━━━ Given information

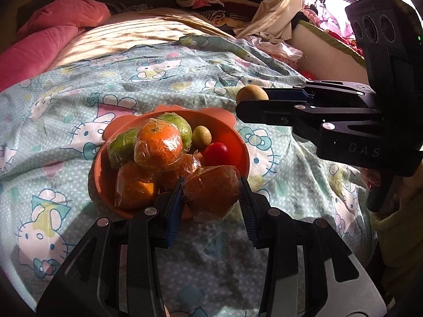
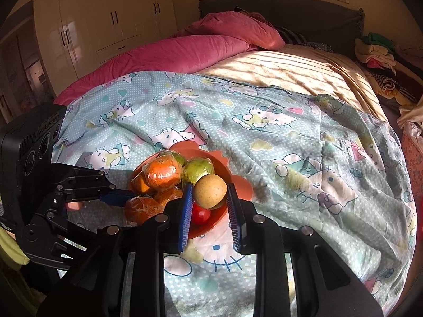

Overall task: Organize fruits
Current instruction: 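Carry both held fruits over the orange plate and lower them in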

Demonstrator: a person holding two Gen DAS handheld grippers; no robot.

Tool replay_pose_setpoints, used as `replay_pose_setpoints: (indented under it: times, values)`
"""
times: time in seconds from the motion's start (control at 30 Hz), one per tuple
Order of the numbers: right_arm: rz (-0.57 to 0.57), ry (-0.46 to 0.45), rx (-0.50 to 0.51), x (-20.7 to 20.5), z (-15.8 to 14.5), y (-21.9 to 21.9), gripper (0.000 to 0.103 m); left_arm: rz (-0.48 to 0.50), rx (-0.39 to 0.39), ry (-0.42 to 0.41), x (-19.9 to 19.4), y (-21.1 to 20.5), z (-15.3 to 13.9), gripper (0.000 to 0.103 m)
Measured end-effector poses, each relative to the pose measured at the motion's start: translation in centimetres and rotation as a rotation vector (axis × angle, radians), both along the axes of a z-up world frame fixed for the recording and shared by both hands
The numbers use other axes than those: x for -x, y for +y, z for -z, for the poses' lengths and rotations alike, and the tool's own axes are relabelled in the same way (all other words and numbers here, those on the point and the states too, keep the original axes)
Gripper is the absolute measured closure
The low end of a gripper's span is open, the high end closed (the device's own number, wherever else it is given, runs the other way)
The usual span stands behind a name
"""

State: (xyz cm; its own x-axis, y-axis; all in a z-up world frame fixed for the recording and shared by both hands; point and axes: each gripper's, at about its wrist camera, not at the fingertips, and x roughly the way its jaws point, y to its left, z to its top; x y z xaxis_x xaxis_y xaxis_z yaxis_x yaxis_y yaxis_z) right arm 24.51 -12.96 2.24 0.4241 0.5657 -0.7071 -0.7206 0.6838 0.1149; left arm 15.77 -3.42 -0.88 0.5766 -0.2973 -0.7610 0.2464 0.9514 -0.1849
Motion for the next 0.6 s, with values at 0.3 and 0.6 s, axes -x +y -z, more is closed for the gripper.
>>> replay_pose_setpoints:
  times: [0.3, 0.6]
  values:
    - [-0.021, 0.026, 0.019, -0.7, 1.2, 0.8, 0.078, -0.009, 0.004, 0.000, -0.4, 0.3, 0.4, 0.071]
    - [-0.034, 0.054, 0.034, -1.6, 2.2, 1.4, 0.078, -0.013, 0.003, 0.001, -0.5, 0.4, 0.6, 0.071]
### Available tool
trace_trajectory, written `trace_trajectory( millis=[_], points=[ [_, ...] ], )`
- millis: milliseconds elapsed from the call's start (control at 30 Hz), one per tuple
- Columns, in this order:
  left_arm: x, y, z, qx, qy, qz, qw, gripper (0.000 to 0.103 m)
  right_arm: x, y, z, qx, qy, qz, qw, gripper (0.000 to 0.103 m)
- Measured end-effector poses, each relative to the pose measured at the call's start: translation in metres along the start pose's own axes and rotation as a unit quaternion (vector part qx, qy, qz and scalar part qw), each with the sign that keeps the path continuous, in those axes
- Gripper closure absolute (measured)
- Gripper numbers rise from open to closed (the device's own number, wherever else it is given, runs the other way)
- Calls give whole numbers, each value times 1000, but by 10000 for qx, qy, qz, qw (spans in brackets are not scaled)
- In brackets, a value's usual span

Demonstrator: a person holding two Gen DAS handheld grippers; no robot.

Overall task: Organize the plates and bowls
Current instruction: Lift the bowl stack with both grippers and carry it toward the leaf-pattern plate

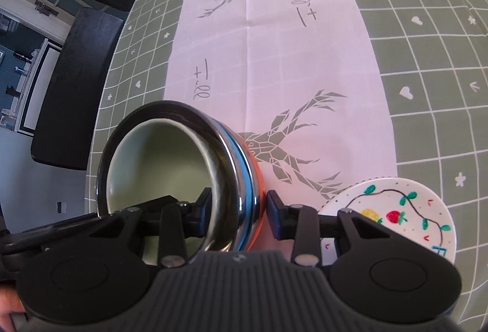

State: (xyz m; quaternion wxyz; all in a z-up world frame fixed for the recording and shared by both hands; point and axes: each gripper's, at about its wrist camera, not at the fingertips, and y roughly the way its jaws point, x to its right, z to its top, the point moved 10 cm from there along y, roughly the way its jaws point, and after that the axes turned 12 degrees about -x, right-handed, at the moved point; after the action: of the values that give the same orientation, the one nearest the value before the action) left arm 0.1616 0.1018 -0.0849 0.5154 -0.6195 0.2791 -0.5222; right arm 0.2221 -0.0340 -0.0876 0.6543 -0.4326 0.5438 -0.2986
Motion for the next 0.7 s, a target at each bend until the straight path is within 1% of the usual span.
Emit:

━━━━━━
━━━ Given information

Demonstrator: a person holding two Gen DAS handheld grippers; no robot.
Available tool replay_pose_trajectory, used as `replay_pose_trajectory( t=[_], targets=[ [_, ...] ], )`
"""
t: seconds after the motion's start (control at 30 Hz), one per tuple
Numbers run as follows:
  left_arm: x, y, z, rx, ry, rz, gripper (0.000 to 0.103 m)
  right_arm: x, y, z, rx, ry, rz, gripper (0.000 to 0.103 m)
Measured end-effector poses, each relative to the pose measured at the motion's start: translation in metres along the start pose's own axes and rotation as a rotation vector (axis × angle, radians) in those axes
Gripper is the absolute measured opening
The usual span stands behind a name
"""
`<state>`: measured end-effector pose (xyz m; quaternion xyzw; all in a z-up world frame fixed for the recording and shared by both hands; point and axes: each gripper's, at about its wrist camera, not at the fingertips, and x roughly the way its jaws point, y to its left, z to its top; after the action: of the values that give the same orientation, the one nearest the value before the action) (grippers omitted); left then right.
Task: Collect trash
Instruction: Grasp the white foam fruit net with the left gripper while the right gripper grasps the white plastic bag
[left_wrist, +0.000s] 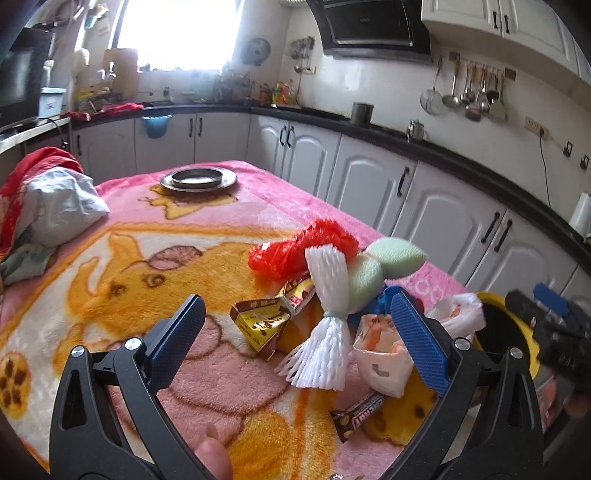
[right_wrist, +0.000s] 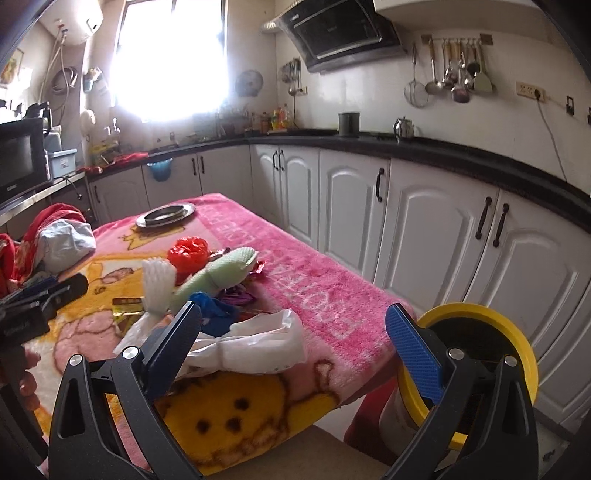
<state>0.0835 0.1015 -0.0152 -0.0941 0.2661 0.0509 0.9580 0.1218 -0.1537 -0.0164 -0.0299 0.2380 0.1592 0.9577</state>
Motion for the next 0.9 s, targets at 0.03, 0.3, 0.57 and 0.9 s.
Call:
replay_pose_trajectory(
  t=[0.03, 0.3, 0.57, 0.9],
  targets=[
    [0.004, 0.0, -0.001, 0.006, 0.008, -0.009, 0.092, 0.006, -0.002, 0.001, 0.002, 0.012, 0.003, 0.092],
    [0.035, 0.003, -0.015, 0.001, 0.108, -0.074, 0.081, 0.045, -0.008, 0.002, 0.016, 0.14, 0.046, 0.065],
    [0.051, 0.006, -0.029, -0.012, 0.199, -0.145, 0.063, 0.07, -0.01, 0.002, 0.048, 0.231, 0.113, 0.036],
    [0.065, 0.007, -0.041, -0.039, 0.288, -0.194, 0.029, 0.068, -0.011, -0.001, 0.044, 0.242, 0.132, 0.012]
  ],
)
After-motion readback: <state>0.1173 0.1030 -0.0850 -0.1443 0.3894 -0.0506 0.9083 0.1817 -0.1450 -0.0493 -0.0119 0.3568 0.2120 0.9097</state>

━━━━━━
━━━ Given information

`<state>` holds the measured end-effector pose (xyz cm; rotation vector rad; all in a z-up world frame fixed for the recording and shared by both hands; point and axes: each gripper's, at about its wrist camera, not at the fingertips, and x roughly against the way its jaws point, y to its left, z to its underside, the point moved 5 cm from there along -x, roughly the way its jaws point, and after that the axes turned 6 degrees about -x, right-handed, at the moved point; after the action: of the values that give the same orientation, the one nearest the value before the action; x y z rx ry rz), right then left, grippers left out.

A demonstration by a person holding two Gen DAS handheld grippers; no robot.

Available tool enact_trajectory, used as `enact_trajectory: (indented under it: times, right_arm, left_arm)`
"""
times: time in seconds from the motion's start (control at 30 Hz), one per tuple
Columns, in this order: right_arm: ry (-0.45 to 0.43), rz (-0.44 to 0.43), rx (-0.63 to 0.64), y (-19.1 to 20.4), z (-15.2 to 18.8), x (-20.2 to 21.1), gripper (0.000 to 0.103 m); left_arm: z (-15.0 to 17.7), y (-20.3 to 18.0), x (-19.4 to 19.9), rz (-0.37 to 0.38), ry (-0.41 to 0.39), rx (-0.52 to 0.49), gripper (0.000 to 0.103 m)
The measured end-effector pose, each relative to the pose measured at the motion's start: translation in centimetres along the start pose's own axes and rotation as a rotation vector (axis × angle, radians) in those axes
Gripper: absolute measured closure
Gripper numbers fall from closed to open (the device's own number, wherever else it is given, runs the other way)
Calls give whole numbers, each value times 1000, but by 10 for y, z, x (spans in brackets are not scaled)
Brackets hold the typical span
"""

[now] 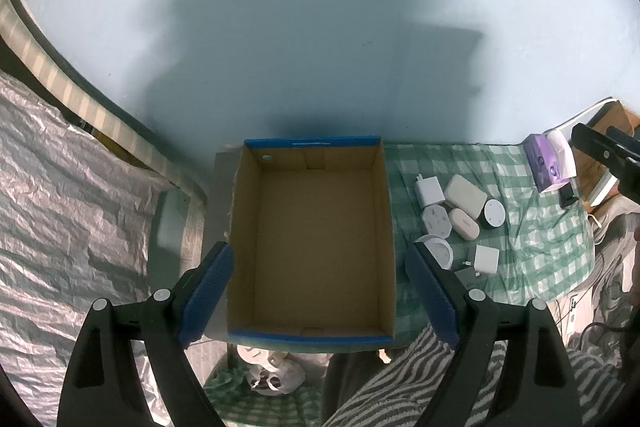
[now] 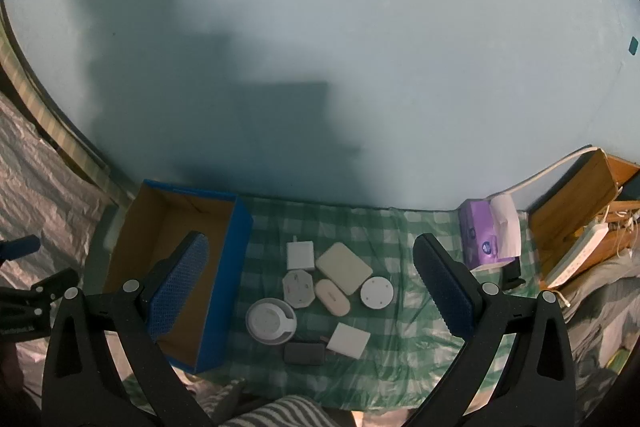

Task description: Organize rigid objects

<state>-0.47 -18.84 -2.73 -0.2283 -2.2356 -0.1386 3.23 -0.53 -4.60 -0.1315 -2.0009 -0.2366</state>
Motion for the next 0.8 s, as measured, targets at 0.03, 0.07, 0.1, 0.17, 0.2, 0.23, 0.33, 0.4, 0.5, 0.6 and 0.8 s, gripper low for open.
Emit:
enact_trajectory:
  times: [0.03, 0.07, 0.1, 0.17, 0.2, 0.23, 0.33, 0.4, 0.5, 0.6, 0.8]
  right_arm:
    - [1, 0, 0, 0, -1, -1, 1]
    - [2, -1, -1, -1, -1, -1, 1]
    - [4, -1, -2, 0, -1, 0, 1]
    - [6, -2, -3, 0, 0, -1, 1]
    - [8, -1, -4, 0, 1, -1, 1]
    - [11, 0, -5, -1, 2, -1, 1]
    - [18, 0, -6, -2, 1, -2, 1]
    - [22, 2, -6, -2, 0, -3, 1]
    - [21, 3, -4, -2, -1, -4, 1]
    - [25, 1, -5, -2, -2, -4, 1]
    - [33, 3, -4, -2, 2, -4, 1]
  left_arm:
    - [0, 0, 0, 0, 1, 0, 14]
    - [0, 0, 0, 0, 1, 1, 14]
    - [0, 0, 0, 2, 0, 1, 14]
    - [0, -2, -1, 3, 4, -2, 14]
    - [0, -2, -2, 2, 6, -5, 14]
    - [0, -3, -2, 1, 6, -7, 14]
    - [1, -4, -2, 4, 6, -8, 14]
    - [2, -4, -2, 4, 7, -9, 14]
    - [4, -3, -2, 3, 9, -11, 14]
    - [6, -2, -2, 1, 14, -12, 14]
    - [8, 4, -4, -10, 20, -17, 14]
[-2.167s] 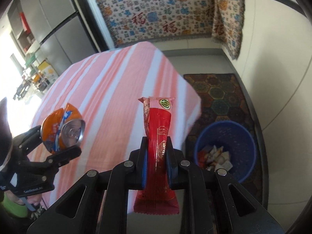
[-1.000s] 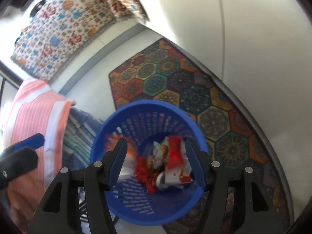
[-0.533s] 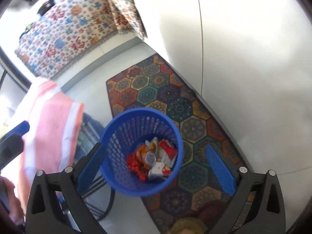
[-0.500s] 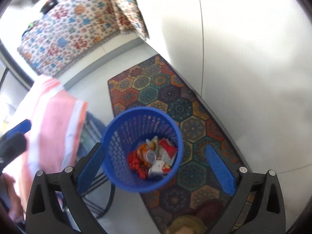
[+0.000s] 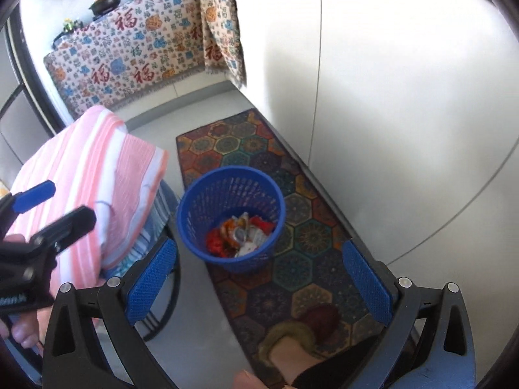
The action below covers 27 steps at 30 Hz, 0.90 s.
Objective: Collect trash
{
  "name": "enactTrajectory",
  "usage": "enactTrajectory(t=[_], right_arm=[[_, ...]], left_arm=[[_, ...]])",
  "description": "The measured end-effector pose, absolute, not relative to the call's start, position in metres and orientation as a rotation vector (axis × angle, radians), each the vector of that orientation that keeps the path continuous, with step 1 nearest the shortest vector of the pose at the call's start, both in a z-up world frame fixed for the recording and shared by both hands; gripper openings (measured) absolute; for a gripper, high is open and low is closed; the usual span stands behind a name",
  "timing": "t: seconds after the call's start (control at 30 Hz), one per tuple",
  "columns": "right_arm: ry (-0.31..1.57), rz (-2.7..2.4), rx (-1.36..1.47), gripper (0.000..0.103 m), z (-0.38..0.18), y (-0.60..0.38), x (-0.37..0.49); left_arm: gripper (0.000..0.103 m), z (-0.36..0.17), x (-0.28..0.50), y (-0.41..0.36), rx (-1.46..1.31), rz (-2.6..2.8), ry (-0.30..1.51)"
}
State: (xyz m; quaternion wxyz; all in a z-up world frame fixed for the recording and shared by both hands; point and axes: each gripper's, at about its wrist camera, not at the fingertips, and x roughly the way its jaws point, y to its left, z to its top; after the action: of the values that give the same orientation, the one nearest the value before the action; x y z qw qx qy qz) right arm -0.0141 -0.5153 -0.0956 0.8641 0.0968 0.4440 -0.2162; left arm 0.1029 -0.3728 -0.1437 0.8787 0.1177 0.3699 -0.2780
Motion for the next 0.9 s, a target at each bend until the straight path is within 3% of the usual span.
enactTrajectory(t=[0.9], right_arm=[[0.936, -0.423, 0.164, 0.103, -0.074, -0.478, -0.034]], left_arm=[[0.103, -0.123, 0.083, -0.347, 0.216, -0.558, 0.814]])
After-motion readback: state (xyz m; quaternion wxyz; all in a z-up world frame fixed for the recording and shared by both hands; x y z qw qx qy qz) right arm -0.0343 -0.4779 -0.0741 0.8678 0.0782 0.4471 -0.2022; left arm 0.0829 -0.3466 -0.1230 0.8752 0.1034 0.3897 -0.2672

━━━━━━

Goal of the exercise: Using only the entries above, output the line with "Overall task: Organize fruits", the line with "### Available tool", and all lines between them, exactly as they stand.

Task result:
Overall task: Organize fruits
Current instruction: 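Carry both held fruits over the orange plate and lower them in
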
Demonstrator: a person holding two Gen DAS handheld grippers; no robot.

Tool replay_pose_setpoints, used as `replay_pose_setpoints: (indented under it: times, values)`
"""
times: time in seconds from the motion's start (control at 30 Hz), one per tuple
Order of the numbers: right_arm: rz (-0.57 to 0.57), ry (-0.46 to 0.45), rx (-0.50 to 0.51), x (-20.7 to 20.5), z (-15.8 to 14.5), y (-21.9 to 21.9), gripper (0.000 to 0.103 m); left_arm: rz (-0.48 to 0.50), rx (-0.39 to 0.39), ry (-0.42 to 0.41), x (-19.9 to 19.4), y (-21.1 to 20.5), z (-15.3 to 13.9), gripper (0.000 to 0.103 m)
Measured end-effector poses, each relative to the pose measured at the motion's start: translation in centimetres and rotation as a rotation vector (axis × angle, radians), both along the axes of a z-up world frame fixed for the recording and shared by both hands
The numbers use other axes than those: x for -x, y for +y, z for -z, for the poses' lengths and rotations alike, and the tool's own axes are relabelled in the same way (all other words and numbers here, those on the point and the states too, keep the original axes)
Gripper is the absolute measured closure
The low end of a gripper's span is open, the high end closed (the device's own number, wherever else it is given, runs the other way)
The usual span stands behind a name
"""

State: (xyz cm; its own x-axis, y-axis; all in a z-up world frame fixed for the recording and shared by both hands; point and axes: each gripper's, at about its wrist camera, not at the fingertips, and x roughly the way its jaws point, y to its left, z to its top; x y z xaxis_x xaxis_y xaxis_z yaxis_x yaxis_y yaxis_z) right arm 24.51 -12.96 2.24 0.4241 0.5657 -0.7071 -0.7206 0.6838 0.1149; left arm 15.77 -3.42 -0.88 0.5766 -0.2973 -0.7610 0.2464 0.9514 -0.1849
Motion for the next 0.6 s, with values at 0.3 and 0.6 s, axes -x +y -z, more is closed for the gripper.
>>> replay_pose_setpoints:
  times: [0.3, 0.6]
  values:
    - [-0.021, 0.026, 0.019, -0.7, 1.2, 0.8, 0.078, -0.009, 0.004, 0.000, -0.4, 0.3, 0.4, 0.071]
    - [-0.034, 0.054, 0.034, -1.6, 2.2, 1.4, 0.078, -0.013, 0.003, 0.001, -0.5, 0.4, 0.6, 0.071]
### Available tool

The output as shown is complete.